Hoje assinala-se a Noite Europeia dos Investigadores (NEI). O mote lançado pelo consórcio “SCIGLO – Science for Global Challenges”, organizador da NEI, é oportuno e certeiro, quando menciona como objetivo “sensibilizar os mais jovens para a relevância da investigação e inovação na Europa com vista a um futuro mais sustentável e inclusivo, mas também para o facto das carreiras científicas poderem ser determinantes para encontrar soluções que minimizem problemas da sociedade”.
Nos últimos anos, a efeméride tem sido pautada, a par do programa oficial assente numa programação de comunicação de ciência virada para um público abrangente, por protestos da comunidade científica. Os problemas no setor prolongam-se há demasiado tempo e, com isso, o descontentamento e frustração. A situação atual confere qualquer coisa próxima de uma verdadeira crise institucional, em grande medida porque o Governo é o primeiro ator a menosprezar a própria carreira científica.

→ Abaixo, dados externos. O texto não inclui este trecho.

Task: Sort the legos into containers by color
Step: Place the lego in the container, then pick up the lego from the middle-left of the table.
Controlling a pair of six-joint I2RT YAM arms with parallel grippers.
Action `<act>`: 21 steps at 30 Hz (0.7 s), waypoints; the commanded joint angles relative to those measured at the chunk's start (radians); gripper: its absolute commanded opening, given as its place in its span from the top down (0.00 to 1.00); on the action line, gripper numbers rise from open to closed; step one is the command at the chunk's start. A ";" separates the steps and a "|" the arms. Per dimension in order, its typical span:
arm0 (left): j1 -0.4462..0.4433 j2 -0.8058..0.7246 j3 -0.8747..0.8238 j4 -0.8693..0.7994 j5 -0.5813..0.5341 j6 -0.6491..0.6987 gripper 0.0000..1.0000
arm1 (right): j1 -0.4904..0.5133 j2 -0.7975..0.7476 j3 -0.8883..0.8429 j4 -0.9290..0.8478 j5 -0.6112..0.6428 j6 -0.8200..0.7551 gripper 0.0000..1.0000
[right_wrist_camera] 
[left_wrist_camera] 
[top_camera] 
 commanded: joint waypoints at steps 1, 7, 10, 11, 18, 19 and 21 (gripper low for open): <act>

O ministro Fernando Alexandre utilizou o verão para deixar o sistema às escuras: extinguiu a Fundação para a Ciência e a Tecnologia (FCT), aumentou o valor das propinas e ainda se deu ao luxo de participar numa lamentável troca de galhardetes com o reitor da Universidade do Porto.
O divórcio do Governo com o setor não é conjuntural: a tomada de medidas danosas como as que estão a ser levadas a cabo tem um objetivo muito claro: regressar a um tempo onde a política era feita por imposição, tratando a comunidade académica não enquanto tal, mas como um mero instrumento para responder a outros interesses que não os do bem comum.
O caso particular da extinção da FCT é uma boa fotografia da crise institucional a que assistimos. Primeiro, informa-se da extinção da principal entidade que financia e gere a investigação científica em Portugal. Fizeram-no sem qualquer debate prévio, consulta às entidades representativas do setor, nada. Aproveitando o descontentamento generalizado da classe profissional de investigadores com o funcionamento do sistema, toma-se uma medida que cria ainda mais alarme.
Após as críticas, que tiveram origem nas mais diversas esferas políticas e sociais, o Governo entendeu apresentar um número teatral onde se mostrava inteiramente disponível para um debate aberto e inclusivo sobre o futuro da investigação científica no país.
No dia 5 de setembro, através de uma carta endereçada a toda a comunidade científica intitulada “Por uma Ciência mais Forte”, o ministro Fernando Alexandre lança o repto: “Queremos ouvir todos! É no debate participado e exigente que se discute o futuro da ciência e inovação em Portugal. A AI2 [Agência para a Investigação e Inovação] será o meio para implementar, com maior eficácia, as opções que o país vier a tomar. Contamos com todos para o sucesso desta reforma.”
Não foi preciso esperar muito tempo para, de novo de costas voltadas para todo o setor, sabermos através dos órgãos de comunicação social que a futura agência será uma sociedade anónima, à imagem da Agência Nacional de Inovação (ANI), também envolvida no processo de criação desta nova entidade.
Não sei se o que o país precisa é de uma sociedade anónima a gerir os dinheiros públicos da ciência. Talvez fosse importante o Governo acompanhar outro tipo de visão, aquela que envolve a comunidade nas decisões, que assume o conhecimento como um bem comum em si e não útil apenas quando aplicado a estratégicas industriais e tecnológicas, ou que compreende a autonomia das instituições como garante da liberdade científica e não enquanto mote para desresponsabilizar o poder político na condução de uma estratégia para a ciência.
Continuamos na cauda da OCDE no que toca à percentagem de investimento do produto interno bruto (PIB) em investigação científica, muito longe de alcançar o valor de 3%, tantas vezes prometido pelos sucessivos governos. A precariedade instalou-se como inevitabilidade e é hoje parte fundamental da engrenagem de um sistema excludente, desprovido de investimento público cabal.
A realidade da vida é esta: gerações e gerações de investigadores que, desde o seu doutoramento, não conhecem outra realidade laboral que não sejam bolsas precárias, contratos a prazo e intervalos sem trabalhar sem sequer terem acesso a subsídio de desemprego.
Parece que no país da precariedade perde a aura quem luta pelos seus direitos. Estranha conceção de democracia, a do ministro Fernando Alexandre. É compreensível, apesar de tudo, quando a ideia é governar em contramão. Neste dia em que se assinala mais uma Noite Europeia dos Investigadores, sejamos capazes de resgatar a academia da penumbra a que está a ser sujeita.